We stood then on the dock as the other tuns came over.

M said to the man with the gun, “There are children in the cargo.”

“It’s a cargo
of
children, as I understand it. Some large ones, one or two as what you might call an adult. But it’s little slavies for the most part.”

“Slaves,” I said.

“Remember them?” the gunman said, smiling. “We recently had some disputations on the subject. Slaves? The niggers we bred?”

“Great and brave and small men died for this,” M said. “That we might come, in so short a period, to
this
. And at her behest.”

“Yes.”

“A black woman and, beside her, a black man, engaged in the selling—”

“White men, too, are involved,” I said.

“Yes, shipmate. But that is not the astonishment. Is it?”

I shook my head. M saw a pale, painted mask bound up in a sodden gray cloth that moved in nervous gestures. Sam, I realized, and I turned to find his face, was seeing it all. I saw his face beneath his narrow-brimmed, round derby hat as he leaned at the rail—beyond the conspirators, above them and Adam and the schooner and the brig, and over us, of course, looking down to study us, memorize us, make of us something larger and more of some whole about which, I had no doubt, he was thinking so hard that his sad eyes bulged and his sallow cheeks were round as if with held breath.

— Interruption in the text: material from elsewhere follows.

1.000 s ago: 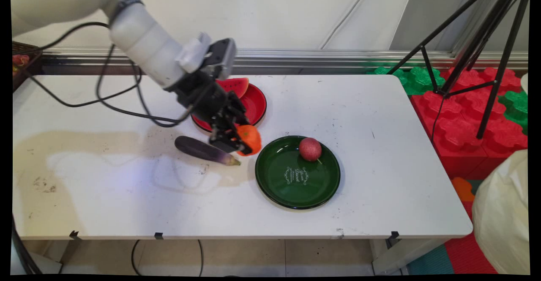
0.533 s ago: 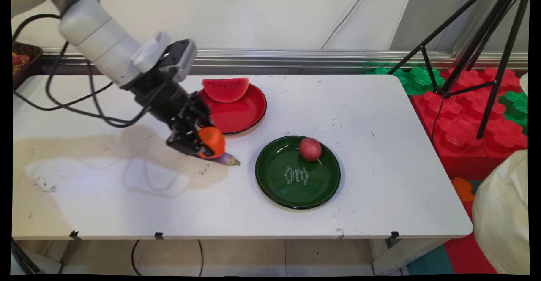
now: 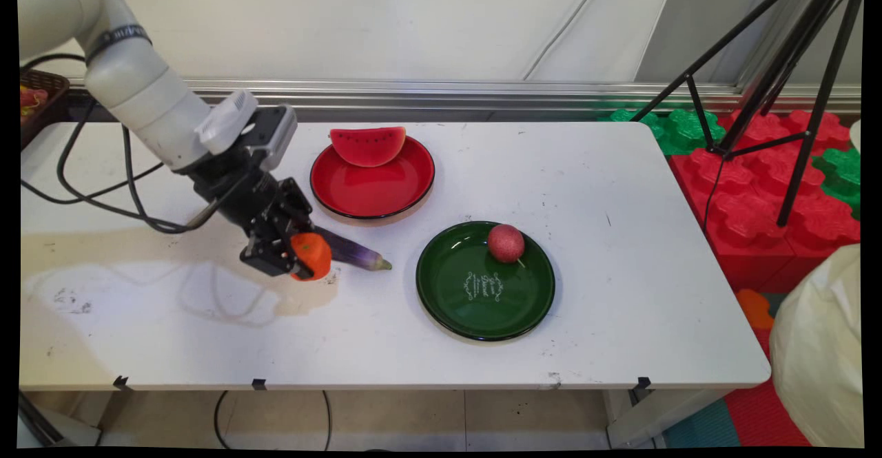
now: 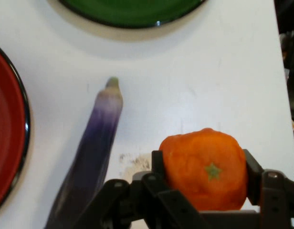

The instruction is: Place the picked object on the table

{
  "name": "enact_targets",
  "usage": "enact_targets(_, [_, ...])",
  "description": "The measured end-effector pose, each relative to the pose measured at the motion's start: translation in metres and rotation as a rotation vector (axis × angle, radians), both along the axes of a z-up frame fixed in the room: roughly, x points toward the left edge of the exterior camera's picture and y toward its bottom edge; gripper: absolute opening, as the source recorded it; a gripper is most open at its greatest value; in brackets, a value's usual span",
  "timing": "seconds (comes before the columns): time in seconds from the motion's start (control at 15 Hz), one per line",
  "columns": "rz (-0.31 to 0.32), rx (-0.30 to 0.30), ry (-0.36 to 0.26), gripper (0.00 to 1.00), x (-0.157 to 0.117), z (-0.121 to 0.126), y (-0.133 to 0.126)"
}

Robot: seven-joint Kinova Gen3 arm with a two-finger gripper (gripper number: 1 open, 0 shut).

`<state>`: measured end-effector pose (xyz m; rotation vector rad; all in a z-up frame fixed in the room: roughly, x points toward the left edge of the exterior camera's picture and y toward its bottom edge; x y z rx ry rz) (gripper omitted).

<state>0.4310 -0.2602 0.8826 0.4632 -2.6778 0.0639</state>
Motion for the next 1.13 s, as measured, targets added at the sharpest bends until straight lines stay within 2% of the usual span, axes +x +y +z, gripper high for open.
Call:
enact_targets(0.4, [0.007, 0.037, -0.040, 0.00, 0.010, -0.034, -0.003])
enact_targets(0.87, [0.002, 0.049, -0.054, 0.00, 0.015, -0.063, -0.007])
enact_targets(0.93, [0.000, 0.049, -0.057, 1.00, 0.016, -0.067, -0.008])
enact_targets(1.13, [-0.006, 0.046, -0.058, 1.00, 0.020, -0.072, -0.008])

I was going to kill the one on board the brig who held the gun. I turned to face him, and I moved away from M so that any return of fire at me might miss him. I slowly inserted my hand into my right-hand pocket, and I forced myself to breathe out and then in as I grasped the butt of the .31.

“I beg that you do not,” Mr. North sang behind me. “I beg that you consider our captain and his armament. It is about profit and loss, Mr. Bartholomew. It is not—it need not be—about a loss of actual life.”

“Unless it’s the life of a black-skinned child in a barrel on a boat,” I said.

“There are contingencies in every aspect of existence,” he crooned. “Life is fraught with peril.”

M said, “You are, sir, to a man who endeavors to do good, as a boxful of newspaper critics to a man who endeavors to write what might be thought of as poetic. You are the adder in the garden. You are the fleshy manifestation of everything wrong. Do I make myself clear?”

“Meaning no disrespect, sir, which I might
not
say likewise about you, you would do well to stay away from any endeavors involving the poetic. Stick to the solidity of numbers, and the logic of the profit and the loss.” This was in the form, virtually, of an aria to canniness. I looked at M, and his features seemed to virtually melt in his rage or beneath the onslaught of the rain.

If anything, the heat had mounted. The tuns were on the deck, and Jessie and Mr. Porter, followed by Delgado at his leisurely pace, were stepping on board. I moved toward the lighter, and Mr. North accompanied me.

Jessie, seeing me, came closer. “Billy,” she said.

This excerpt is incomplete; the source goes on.